Photo by Keith May/OC Weekly
And then there were two? When the Ringling Bros. and Barnum & Bailey Circus makes its annual Southern California swing, the venues are in Anaheim, Ontario and Los Angeles. But LA has effectively dropped out effective 2017 with the City Council's ban on bullhooks, goads and prods used to wrangle elephants.
You may recall then-Anaheim City Councilwoman Lorri Galloway explored and then dropped the idea of banning performing circus animals within city limits in 2012. She'd been pushed into consideration of a ban by animal rights activists who pointed to alleged mistreatment of elephants, including the use of bullhooks.
The LA City Council voted unanimously Wednesday for the bullhook ban effective in January 2017 after lobbying from actress Kristen Bell, comedian Sarah Silverman and singer Ke$ha, City News Service reports. (Silverman once retweeted this OC Weekly report: "Elephant on Ground Near Boxcar Brings Rashomon Explanations from Ringling Bros. and PETA.")
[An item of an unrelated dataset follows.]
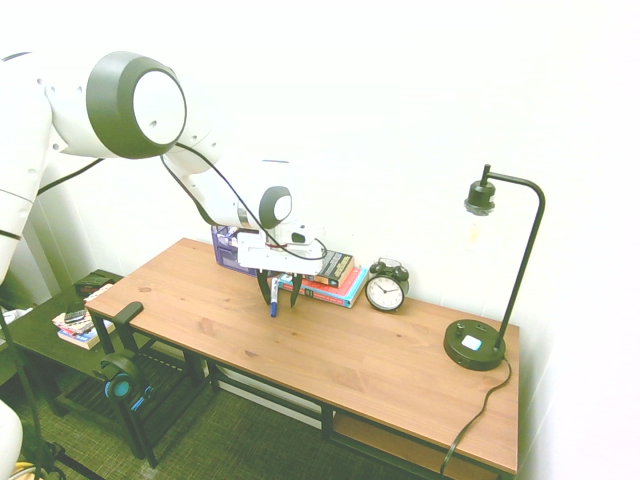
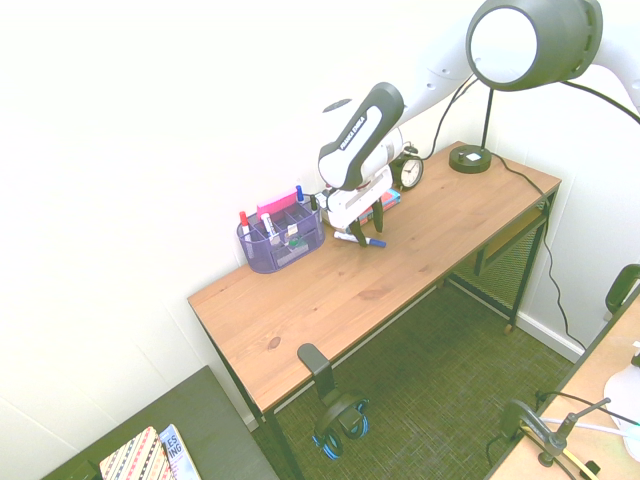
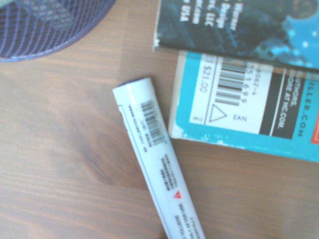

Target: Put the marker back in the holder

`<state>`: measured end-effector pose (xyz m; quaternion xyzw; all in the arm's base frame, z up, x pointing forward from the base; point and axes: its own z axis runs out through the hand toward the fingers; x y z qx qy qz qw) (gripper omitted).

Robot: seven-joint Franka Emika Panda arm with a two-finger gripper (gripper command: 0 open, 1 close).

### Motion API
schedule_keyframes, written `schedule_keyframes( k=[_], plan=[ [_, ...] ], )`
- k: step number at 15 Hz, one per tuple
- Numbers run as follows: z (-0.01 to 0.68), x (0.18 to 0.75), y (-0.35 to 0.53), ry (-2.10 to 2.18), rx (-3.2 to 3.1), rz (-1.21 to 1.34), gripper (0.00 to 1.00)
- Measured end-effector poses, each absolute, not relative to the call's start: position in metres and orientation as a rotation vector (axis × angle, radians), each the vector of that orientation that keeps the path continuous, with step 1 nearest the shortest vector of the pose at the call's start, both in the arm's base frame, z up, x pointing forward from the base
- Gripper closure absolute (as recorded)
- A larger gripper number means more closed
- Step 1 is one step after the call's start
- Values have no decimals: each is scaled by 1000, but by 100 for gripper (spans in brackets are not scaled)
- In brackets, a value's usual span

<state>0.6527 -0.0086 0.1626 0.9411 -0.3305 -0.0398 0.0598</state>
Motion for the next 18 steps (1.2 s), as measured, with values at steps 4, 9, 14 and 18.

Steve Payne, the vice president with Ringling Bros. and Barnum & Bailey Circus overlord Feld Entertainment who has appeared often in Weekly stories about animal abuse alleged against his company, confirmed to City News Service that when LA's ban becomes effective, that will effectively end the circus' engagement at the Staples Center.
Payne, who has told the Weekly it is Feld's position that groups like Animal Defenders International and People for the Ethical Treatment of Animals don't really want bans on bullhooks but performing animals, has also said that without elephants in the show, there will be no Ringling Bros. and Barnum & Bailey Circus.
And that, he told City News Service, is "completely unnecessary and unfair" because animal-rights advocates have little understanding of how to handle "an 8,000 pound Asian elephant." Feld officials often point to their wild animal sanctuaries and lack of abuse violations other than in the minds of the activists.
It remains to be seen if a Southern California run without an LA stop will still be viable for Feld.